By Mary Grady, Contributing editor
A number of technologies are in the works to solve the problem of sonic booms and resurrect commercial supersonic flight, and recently NASA tested one potential design from Boeing. Two models were tested in the supersonic wind tunnel at NASA's Glenn Research Center in Cleveland, Ohio. The model in the photo is the larger of the two, and it's shown upside-down. The model contains a force measurement balance used to measure forces on the model such as lift and drag. The smaller model was used to measure the off-body pressures that create a sonic boom.

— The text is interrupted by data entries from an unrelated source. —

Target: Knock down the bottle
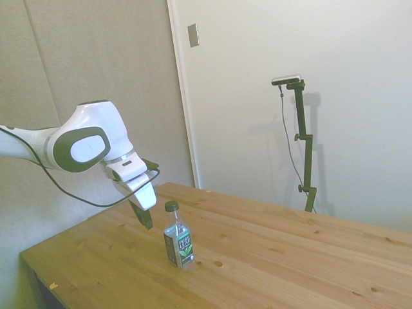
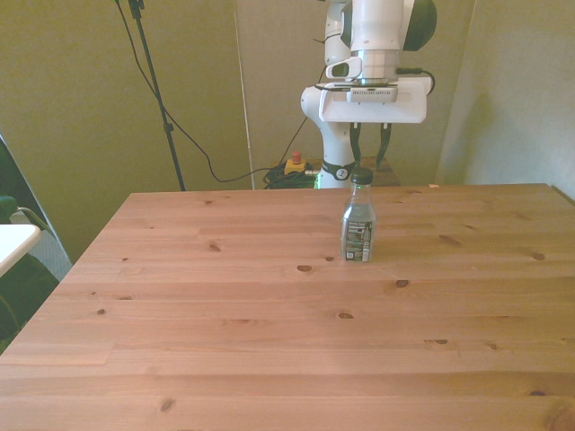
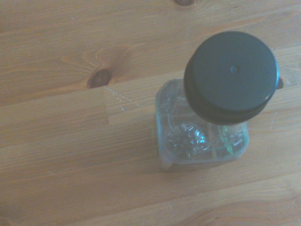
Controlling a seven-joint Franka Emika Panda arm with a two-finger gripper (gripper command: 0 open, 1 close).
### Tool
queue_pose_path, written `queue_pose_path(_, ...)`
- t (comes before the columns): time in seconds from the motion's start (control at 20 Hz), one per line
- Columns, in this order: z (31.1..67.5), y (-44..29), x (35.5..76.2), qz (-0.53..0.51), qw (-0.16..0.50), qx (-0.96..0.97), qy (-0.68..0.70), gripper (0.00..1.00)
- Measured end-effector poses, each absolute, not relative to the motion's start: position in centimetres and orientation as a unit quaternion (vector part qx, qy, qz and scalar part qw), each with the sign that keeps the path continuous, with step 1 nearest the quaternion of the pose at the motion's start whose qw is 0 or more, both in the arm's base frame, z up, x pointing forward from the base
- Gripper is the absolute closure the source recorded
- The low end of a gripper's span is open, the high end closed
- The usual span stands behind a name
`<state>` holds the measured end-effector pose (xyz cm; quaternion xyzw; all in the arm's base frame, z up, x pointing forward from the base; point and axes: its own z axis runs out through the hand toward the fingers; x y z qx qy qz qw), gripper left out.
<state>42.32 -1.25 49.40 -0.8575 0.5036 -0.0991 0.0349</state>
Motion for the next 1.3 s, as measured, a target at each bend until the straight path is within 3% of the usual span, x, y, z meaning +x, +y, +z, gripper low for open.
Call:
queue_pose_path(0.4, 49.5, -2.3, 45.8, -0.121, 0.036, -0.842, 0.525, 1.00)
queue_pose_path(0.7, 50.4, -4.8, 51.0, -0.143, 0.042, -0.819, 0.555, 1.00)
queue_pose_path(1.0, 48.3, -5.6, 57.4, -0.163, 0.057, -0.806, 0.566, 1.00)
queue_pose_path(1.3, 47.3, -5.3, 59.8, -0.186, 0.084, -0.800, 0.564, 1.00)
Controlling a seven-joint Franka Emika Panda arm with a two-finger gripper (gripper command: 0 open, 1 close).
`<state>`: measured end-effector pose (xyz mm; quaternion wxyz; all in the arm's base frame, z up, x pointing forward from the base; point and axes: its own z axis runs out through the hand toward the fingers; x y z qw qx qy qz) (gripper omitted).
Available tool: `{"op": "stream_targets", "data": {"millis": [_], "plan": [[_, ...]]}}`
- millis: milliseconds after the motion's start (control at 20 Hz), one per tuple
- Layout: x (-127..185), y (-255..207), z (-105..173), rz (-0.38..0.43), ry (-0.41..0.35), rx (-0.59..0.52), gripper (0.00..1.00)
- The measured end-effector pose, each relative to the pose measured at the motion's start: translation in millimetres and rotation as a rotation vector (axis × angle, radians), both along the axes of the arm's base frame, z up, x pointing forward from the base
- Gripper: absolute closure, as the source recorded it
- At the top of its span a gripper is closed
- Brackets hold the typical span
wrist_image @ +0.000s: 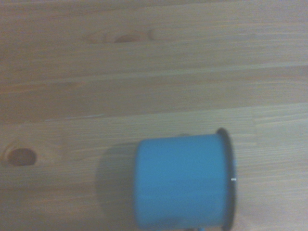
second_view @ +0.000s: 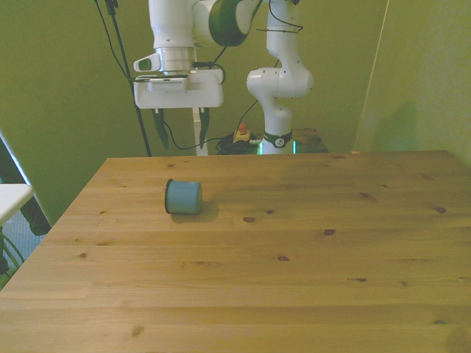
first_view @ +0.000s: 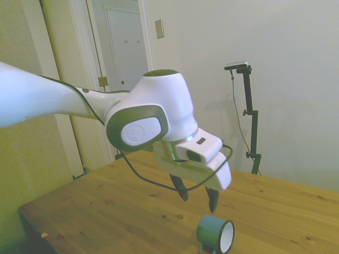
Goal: Flip the mug upright
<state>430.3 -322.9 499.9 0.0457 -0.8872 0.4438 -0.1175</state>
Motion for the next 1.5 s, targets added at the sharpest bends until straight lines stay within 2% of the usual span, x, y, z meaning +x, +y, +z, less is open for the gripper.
{"op": "stream_targets", "data": {"millis": [100,150,300,700,900,950,1100,1350,1500], "plan": [[4.2,-20.7,-2.6,-0.003,-0.006,0.025,0.00],[25.1,-33.6,-8.1,-0.004,0.001,0.025,0.00],[27.0,-35.8,-7.9,0.040,0.004,0.042,0.00],[36.2,-88.6,-41.9,0.149,0.050,0.229,0.00],[47.8,-107.8,-61.3,0.200,0.052,0.335,0.00],[60.6,-113.4,-67.5,0.217,0.057,0.350,0.00],[63.8,-112.3,-69.6,0.250,0.061,0.394,0.00],[65.7,-116.9,-95.6,0.313,0.054,0.513,0.00],[61.1,-116.3,-101.5,0.359,0.030,0.601,0.00]]}}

NASA has been funding research by Boeing and Lockheed Martin to develop designs for a small supersonic airliner that would carry between 30 and 80 passengers and potentially enter service in the 2025 timeframe.
NASA's computer analysis has shown that a long, slender fuselage can reduce the loudness of a sonic boom; however, an 800-foot-long airliner wouldn't be manageable with today's airport infrastructure. "The long, skinny fuselage is not a practical answer," said Peter Coen, NASA's supersonic project manager at Langley Research Center in Virginia. "In our pursuit of boom reductions, we examine the whole, three-dimensional shape of the vehicle including the engine configuration." The researchers aim to create a design that would modify the shape of the supersonic shockwaves coming off the airplane so by the time the shockwave reached the ground the sonic boom would be nearly inaudible. "The booms are still there, but your ear is tricked into hearing a thump," Coen said. He added that while a supersonic airliner is likely a decade or two away, supersonic business jets could be flying much sooner, because lighter aircraft create weaker shock waves, making the low-boom design challenge easier to solve.